- **About this task**: Retype all of the listing exactly, with no pictures.

____________

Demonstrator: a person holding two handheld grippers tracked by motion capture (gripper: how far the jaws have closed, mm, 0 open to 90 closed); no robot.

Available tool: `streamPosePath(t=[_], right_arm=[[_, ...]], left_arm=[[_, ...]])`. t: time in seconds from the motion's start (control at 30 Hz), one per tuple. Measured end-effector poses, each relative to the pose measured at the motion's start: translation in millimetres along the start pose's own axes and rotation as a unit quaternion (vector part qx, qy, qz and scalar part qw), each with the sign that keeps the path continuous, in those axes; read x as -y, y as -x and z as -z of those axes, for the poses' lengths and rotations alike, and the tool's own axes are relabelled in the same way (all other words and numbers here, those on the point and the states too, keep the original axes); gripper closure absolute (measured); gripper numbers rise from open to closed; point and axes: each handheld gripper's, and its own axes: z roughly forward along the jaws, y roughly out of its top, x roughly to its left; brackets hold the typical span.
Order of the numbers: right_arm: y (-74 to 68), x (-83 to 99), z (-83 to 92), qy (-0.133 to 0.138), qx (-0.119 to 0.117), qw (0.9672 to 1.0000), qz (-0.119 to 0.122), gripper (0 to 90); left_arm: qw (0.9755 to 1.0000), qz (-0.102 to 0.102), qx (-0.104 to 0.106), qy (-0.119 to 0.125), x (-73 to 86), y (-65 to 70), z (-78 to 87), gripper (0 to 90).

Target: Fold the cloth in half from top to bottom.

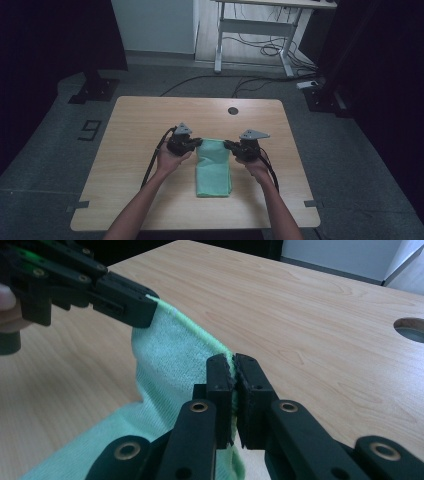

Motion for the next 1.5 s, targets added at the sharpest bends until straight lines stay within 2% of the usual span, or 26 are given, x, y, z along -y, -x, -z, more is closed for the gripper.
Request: streamPosePath(t=[0.37,0.53,0.8,0.9,1.0,1.2,1.27,1.5], right_arm=[[-7.7,1.3,16.6,0.016,-0.004,0.9998,0.009,85.6],[-14.3,6.5,21.3,0.013,-0.016,0.9997,0.013,85.5],[-25.4,18.7,30.0,0.006,-0.028,0.9994,0.021,85.4],[-32.6,27.6,33.0,-0.003,-0.039,0.9989,0.028,85.3],[-38.0,36.9,33.1,-0.016,-0.045,0.9983,0.031,85.1],[-44.3,52.8,36.6,-0.021,-0.057,0.9979,0.023,84.8],[-48.9,59.8,38.7,-0.026,-0.062,0.9973,0.029,84.8],[-58.2,77.9,44.3,-0.037,-0.081,0.9957,0.027,83.7]], left_arm=[[0.9996,-0.027,0.006,0.011,-6.0,15.4,14.5,85.9],[0.9994,-0.03,0.011,0.011,1.4,20.6,19.9,85.9],[0.9988,-0.043,0.025,0.004,21.0,37.1,30.1,85.6],[0.998,-0.058,0.022,-0.004,30.2,44.6,33.3,85.4],[0.9975,-0.064,0.027,-0.014,41.3,51.7,33.7,85.2],[0.9968,-0.063,0.043,-0.023,61.2,62.7,34.0,84.4],[0.9966,-0.062,0.047,-0.026,67.4,65.8,34.2,84.4],[0.9954,-0.064,0.059,-0.039,85.3,75.5,32.0,83.3]])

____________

- **Written response**:
Demonstrator: a person holding two handheld grippers tracked by motion capture (gripper: how far the jaws have closed, mm, 0 open to 90 closed); no robot.

Available tool: `streamPosePath(t=[_], right_arm=[[_, ...]], left_arm=[[_, ...]])`. t: time in seconds from the motion's start (control at 30 Hz), one per tuple. Measured end-effector poses, each relative to the pose measured at the motion's start: translation in millimetres along the start pose's own axes and rotation as a unit quaternion (vector part qx, qy, qz and scalar part qw), each with the sign that keeps the path continuous, in those axes; read x as -y, y as -x and z as -z of those axes, for the poses' lengths and rotations alike, and the tool's own axes are relabelled in the same way (all other words and numbers here, those on the point and the states too, keep the original axes); gripper closure absolute (measured); gripper numbers rise from open to closed; point and axes: each handheld gripper's, and its own axes: z roughly forward along the jaws, y roughly out of its top, x roughly to its left; brackets hold the typical span.
Order of the numbers: right_arm: y (-74 to 68), x (-83 to 99), z (-83 to 92), qy (-0.133 to 0.138), qx (-0.119 to 0.117), qw (0.9672 to 1.0000), qz (-0.119 to 0.122), gripper (0 to 90); left_arm: qw (0.9755 to 1.0000), qz (-0.102 to 0.102), qx (-0.104 to 0.106), qy (-0.119 to 0.125), x (-73 to 86), y (-65 to 70), z (-78 to 87), gripper (0 to 90).

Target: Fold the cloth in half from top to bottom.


Motion for the next 1.5 s, targets added at the sharpest bends until straight lines stay within 2% of the usual span, or 26 are given, x, y, z along -y, -x, -z, more is closed for the gripper.
Request: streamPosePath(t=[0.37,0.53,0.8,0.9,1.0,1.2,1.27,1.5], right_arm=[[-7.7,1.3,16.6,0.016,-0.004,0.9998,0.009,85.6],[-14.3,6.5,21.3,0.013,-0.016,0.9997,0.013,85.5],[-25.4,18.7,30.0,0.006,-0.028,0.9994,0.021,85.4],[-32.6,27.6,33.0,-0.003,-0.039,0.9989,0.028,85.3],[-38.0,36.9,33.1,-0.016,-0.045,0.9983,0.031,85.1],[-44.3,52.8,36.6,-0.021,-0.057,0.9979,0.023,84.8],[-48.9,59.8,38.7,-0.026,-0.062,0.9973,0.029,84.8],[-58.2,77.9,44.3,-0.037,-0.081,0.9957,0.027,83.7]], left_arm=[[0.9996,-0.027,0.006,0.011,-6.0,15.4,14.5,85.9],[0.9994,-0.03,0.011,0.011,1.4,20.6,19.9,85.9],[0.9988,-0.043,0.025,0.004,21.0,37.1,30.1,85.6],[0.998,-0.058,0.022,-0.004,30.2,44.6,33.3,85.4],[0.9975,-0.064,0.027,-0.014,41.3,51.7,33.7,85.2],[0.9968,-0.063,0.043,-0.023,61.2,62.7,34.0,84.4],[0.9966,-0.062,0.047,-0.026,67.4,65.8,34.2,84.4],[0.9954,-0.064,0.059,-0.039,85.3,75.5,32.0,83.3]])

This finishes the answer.